“Bagaimana tulisanmu untuk jurnal bulan depan?” tanya perempuan itu, sembari mencuci piring di wastafel. Makan malam baru saja usai.
“Belum selesai, kan kemarin gagal fokus,” ujar lelaki itu, sembari membersihkan sebuah piring buah dan dua gelas minum.
“Kenapa gagal fokus?”
“Ya gara-gara kamu ngambek itu,” ujar lelaki itu, sembari duduk di samping wastafel.
Perempuan itu tertawa kecil.
“Segitunya?”
“Tentu saja. Aku selalu bingung menebak perasaanmu. Jika kamu marah-marah begitu, perhatianku jadi terbetot. Kandas pekerjaanku jadinya.”
“Ya, habis kamu cerita ke Budi soal hubungan kita. Aku tidak ingin orang salah paham. Saat ini situasinya tak bagus buatku, juga buatmu,” ujar perempuan itu, sembari melirik lelaki di sampingnya.
“Aku tahu. Maafkan aku. Setelah semua yang kita alami dan bahas, aku hanya tak bisa menampung itu lebih banyak lagi sendirian.”
Lelaki itu turun dari meja wastafel.
“Tolong jangan marah lagi ya?” bisik lelaki itu di belakang telinga perempuannya.
Perempuan itu menolehkan mukanya. Pipinya kini tepat berada di depan muka lelaki itu, yang berdiri persis di belakangnya. Ia tampak menahan nafas ketika lelaki itu pelan-pelan mendekatkan mukanya.
Tiba-tiba perempuan itu mengusapkan tangannya yang berlumuran busa ke pipi lelaki itu, sembari tertawa kecil. Ia melanjutkan mencuci piring.

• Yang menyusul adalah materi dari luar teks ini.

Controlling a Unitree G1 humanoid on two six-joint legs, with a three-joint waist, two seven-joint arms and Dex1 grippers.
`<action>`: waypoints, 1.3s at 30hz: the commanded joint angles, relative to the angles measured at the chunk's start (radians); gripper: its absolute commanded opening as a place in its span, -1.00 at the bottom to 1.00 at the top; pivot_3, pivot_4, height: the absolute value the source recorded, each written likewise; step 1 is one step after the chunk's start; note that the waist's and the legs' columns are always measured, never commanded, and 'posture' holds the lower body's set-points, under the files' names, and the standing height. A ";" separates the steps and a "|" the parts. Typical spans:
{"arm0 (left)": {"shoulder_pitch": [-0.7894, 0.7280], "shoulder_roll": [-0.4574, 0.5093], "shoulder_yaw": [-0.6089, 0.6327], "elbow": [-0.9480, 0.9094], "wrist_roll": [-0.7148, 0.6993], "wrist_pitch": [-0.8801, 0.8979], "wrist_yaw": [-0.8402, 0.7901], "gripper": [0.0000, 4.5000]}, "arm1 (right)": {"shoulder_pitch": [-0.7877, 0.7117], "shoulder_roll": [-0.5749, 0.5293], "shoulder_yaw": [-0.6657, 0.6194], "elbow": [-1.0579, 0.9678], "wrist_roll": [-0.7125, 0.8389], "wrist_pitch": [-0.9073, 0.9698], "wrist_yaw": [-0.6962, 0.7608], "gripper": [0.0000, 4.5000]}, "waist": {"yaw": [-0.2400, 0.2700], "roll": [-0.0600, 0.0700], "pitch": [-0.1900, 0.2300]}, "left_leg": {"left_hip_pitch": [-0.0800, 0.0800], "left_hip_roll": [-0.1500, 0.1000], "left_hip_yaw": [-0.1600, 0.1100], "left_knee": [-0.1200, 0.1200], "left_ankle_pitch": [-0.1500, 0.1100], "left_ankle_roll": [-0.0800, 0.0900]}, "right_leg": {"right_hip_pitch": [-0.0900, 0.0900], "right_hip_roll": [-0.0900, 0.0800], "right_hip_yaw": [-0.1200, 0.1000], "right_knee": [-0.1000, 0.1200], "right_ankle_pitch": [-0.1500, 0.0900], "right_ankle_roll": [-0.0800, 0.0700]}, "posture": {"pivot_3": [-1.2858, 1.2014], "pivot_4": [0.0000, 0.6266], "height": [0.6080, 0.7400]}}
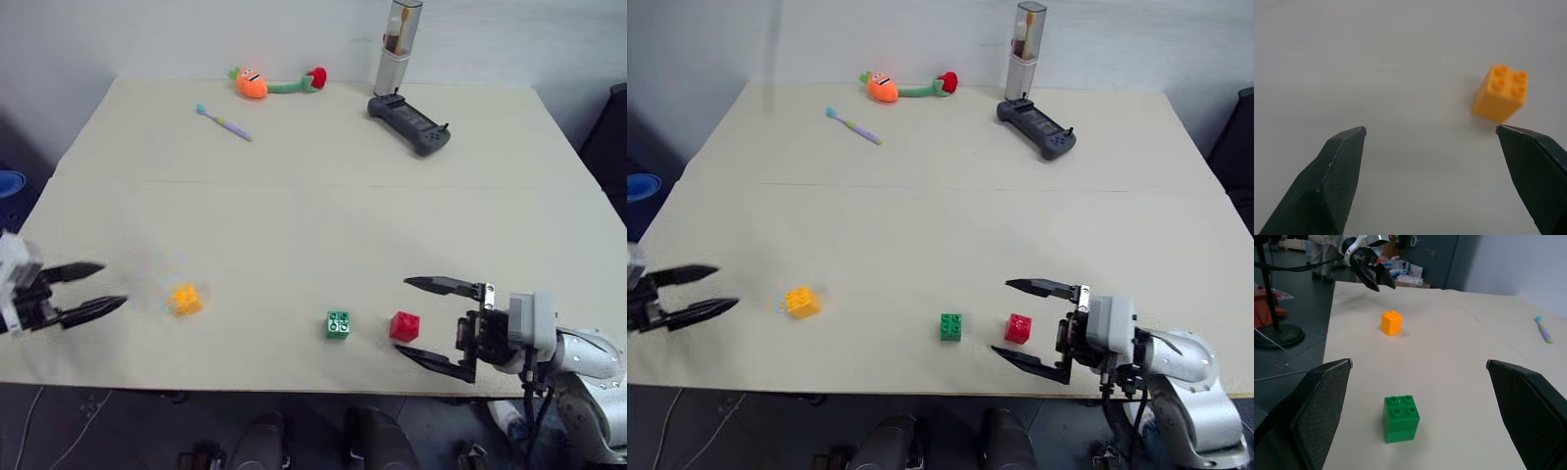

“Katanya kamu mau menghormatiku,” ujar perempuan itu.
Lelaki itu tertawa kecil.
“Tentu. Aku selalu menghormatimu,” ujar lelaki itu. Dua lengannya segera meraih pinggang perempuan itu. Ia kini meletakkan dagunya di bahu perempuannya.
“Waktu kecil kamu pernah mencuri mangga?” tanya lelaki itu, berbisik.
“Mmm… nggak pernah. Soalnya waktu kecil aku cuma sebentar pernah tinggal di rumah nenek di kampung. Di sini kan nggak ada pohon mangga,” jawab perempuan itu, sembari terus mencuci.
“Apakah mencuri mangga itu jahat?” kembali lelaki itu bertanya.
“Menurutku, sepertinya semua anak kecil yang tinggal di kampung pernah melakukannya. Itu kenakalan kanak-kanak yang manusiawi, jadi bukan kejahatan. Kecuali kalau mereka mencuri pohonnya,” ujar perempuan itu sembari tertawa.
Lelaki itu ikut tertawa. Ia mempererat rengkuhannya. Perempuan itu tak menolak, meski terus melanjutkan mencuci.
“Aku ingin mencuri mangga, tapi tidak akan mencuri pohonnya,” bisik lelaki itu, di telinga perempuannya.
Di luar, malam terus beranjak gelap.